November 5, 2008
Erin McPhee

When it comes to the health and wellness of their residents, staff of retirement communities on the North Shore are stepping it up a notch.

Staying on top of the latest research and trends, they’re continuing to implement programs that meet both the physical and emotional needs of residents.

“Recreation has always been part of any kind of retirement residence,” says Jane Ritchie, marketing and sales manager of The Summerhill, one of the North Shore’s many retirement communities.

However, today’s residences are a hive of activity, seeing individuals engage in a variety of recreational activities from nordic pole walking excursions to Wii fitness classes.

“When I take people on a tour here, they’re always stunned at how busy everybody seems to be,” says Ritchie.

The Summerhill offers a wide-range of programming, including a personal training program that’s proving to be incredibly popular among residents, says Becky Toppings, recreation manager. After getting a doctor’s approval, a staff kinesiologist assesses each resident and creates a customized fitness plan. Since its launch just over a year ago, participation in the program has nearly doubled.

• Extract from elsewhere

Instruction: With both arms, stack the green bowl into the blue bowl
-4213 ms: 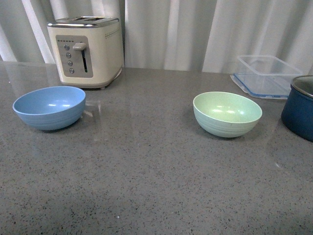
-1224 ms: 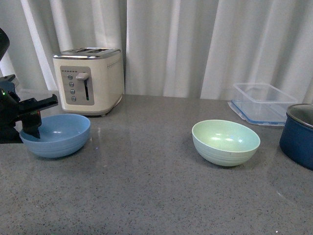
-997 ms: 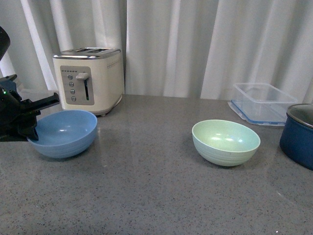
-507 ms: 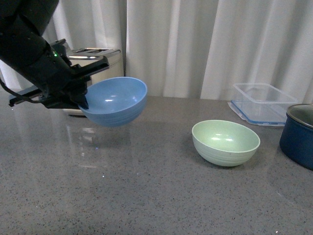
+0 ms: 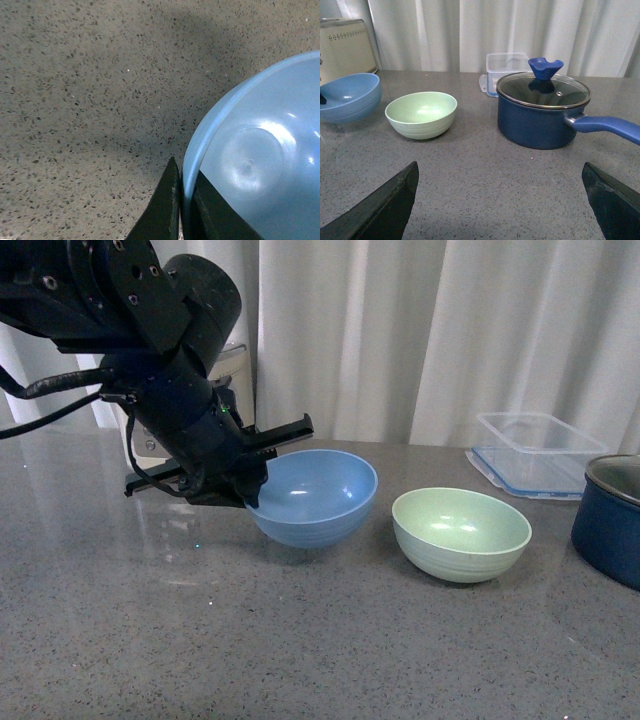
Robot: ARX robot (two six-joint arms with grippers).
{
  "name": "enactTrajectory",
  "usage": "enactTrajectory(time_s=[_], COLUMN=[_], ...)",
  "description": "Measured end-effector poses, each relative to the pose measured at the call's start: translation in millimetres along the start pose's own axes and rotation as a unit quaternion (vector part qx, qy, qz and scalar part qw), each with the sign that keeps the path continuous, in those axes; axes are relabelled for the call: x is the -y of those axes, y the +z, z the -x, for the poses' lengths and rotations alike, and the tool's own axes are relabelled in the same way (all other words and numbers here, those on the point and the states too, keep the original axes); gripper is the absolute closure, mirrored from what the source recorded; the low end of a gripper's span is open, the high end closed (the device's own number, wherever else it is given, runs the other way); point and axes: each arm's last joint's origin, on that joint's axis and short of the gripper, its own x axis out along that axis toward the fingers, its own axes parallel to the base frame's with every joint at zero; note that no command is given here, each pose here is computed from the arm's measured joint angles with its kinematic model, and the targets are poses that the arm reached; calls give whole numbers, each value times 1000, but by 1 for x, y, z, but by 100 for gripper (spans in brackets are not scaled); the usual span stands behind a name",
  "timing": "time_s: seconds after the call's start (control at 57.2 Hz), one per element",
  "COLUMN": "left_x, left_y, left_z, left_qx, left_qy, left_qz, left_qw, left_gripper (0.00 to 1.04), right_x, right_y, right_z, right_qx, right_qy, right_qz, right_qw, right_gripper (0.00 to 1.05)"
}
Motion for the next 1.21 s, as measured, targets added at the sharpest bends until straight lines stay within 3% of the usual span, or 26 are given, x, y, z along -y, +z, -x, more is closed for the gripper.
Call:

In addition, every month Toppings puts together a calendar jam-packed with classes and activities. Examples of offerings include a group exercise class run three days per week. “We work on balance, endurance, strength, flexibility and just overall range of motion within their body,” she says.

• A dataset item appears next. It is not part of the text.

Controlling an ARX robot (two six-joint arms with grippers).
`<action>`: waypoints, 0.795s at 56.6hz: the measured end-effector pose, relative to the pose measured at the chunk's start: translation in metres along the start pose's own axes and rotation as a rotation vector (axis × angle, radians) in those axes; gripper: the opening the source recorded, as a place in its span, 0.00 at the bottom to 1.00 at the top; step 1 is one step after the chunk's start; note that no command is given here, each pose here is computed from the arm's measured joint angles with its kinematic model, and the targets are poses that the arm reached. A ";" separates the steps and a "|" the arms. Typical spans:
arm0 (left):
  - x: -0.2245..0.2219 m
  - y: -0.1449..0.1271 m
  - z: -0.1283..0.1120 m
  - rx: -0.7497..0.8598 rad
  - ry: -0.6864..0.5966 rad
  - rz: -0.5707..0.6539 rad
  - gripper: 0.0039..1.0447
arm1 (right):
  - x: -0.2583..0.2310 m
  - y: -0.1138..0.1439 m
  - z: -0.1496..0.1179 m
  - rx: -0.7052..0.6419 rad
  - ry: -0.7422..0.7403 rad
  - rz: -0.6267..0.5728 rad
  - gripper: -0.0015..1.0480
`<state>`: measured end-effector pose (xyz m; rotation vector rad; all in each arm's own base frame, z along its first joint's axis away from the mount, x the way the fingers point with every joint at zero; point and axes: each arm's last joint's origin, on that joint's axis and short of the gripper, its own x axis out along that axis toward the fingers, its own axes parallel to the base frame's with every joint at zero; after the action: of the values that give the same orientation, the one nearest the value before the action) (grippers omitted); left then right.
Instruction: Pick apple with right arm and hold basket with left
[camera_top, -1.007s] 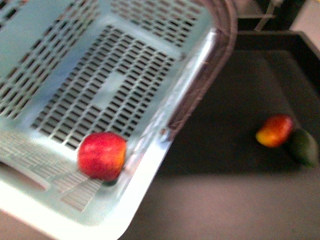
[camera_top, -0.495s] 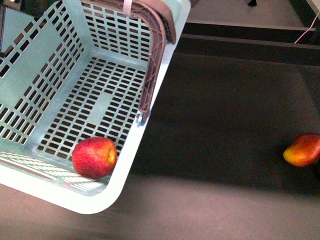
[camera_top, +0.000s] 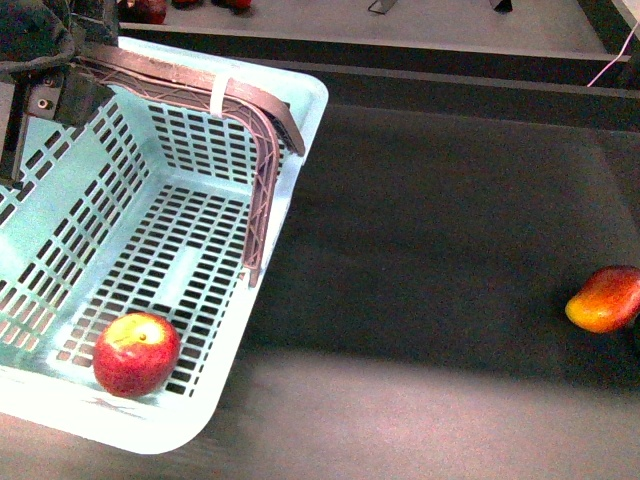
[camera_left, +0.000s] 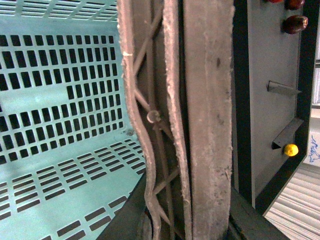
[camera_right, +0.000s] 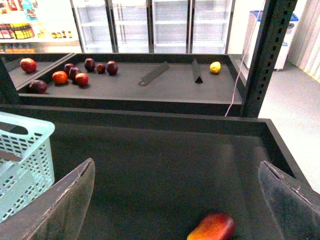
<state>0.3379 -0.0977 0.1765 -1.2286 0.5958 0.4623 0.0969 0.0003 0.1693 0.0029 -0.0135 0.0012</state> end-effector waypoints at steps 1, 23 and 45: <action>0.001 0.001 0.000 -0.002 0.000 0.002 0.17 | 0.000 0.000 0.000 0.000 0.000 0.000 0.92; 0.012 0.028 0.000 -0.065 -0.009 0.080 0.17 | 0.000 0.000 0.000 0.000 0.000 0.000 0.92; -0.017 0.022 0.003 -0.091 -0.026 0.067 0.69 | 0.000 0.000 0.000 0.000 0.000 0.000 0.92</action>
<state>0.3123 -0.0885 0.1724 -1.2899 0.6000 0.5661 0.0969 0.0003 0.1693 0.0029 -0.0135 0.0012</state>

Tai chi is another option for residents, as well as playing Wii, a program implemented in September. Twice weekly, residents can play Wii Sports, which features bowling, baseball, golf, tennis and boxing. “When you play say golf, you’re actually swinging your arms, so it feels like you’re actually playing,” says Toppings, of the interactive Nintendo program.

The Summerhill also offers Posit Science, a brain fitness program.

Another of the many retirement residences on the North Shore is the Amica at West Vancouver. “What our big goal is, is we want to make (residents’) time here enjoyable, we want to stimulate them in any way possible,” says Christina Panchuk, wellness and vitality co-ordinator.

That approach is played out through a number of components under the umbrella of their Wellness and Vitality program, including MPower, a customized strength training and exercise program. “We work on (residents) one-on-one to really focus on what will benefit the senior,” says Panchuk.

Like The Summerhill’s personal training program, a doctor’s note is required for the participation in the program, which incorporates machine workouts, free weights, elastic resistance bands, balance exercises and bodyweight exercises.

The Amica’s monthly activity calendar is also full with an array of offerings like fitness classes of varying degrees of intensity including seated and gentle, catering to those who might be in rehabilitation or have more limited mobility; as well as yoga, tai chi, Nordic pole walking and the Wii program.

“We try to have it so there’s something going on almost all the time,” says Panchuk, adding that all classes are led by fully trained staff members.

In addition to what’s offered in-house, staff of both facilities arrange for constant excursions. The Summerhill has a chauffeur service which takes residents to various appointments, as well they arrange for a few bus trips a week to attractions within the Lower Mainland, as well as to places like Hope or Vancouver Island, says Toppings.

At the Amica, their 18-passenger bus is deployed on average five out of the seven days of the week, taking residents on scenic drives, to museums, bird sanctuaries, malls or out for dinner, for example.

The benefits of their recreation programs are proving to be widespread. Toppings says The Summerhill’s personal training program is improving residents’ ability to perform every-day tasks by increasing their range of motion. At both communities staff have seen residents go from needing walkers to being able to walk on their own.

As well, representatives of both communities say their programs are helping to create social bonds amongst residents, and is empowering them to organize their own activities and is providing an access point for family and friends to get involved.

An added bonus is the vibrancy of the communities is helping to keep staff energized. “If you have a staff member who thinks of a program that they want to do, they’re going to be happy and motivated because it’s their idea and it’s something they’re looking forward to,” says Panchuk. “When you have a staff member that’s fully engaged and energized about something they’re going to pass that onto the residents.”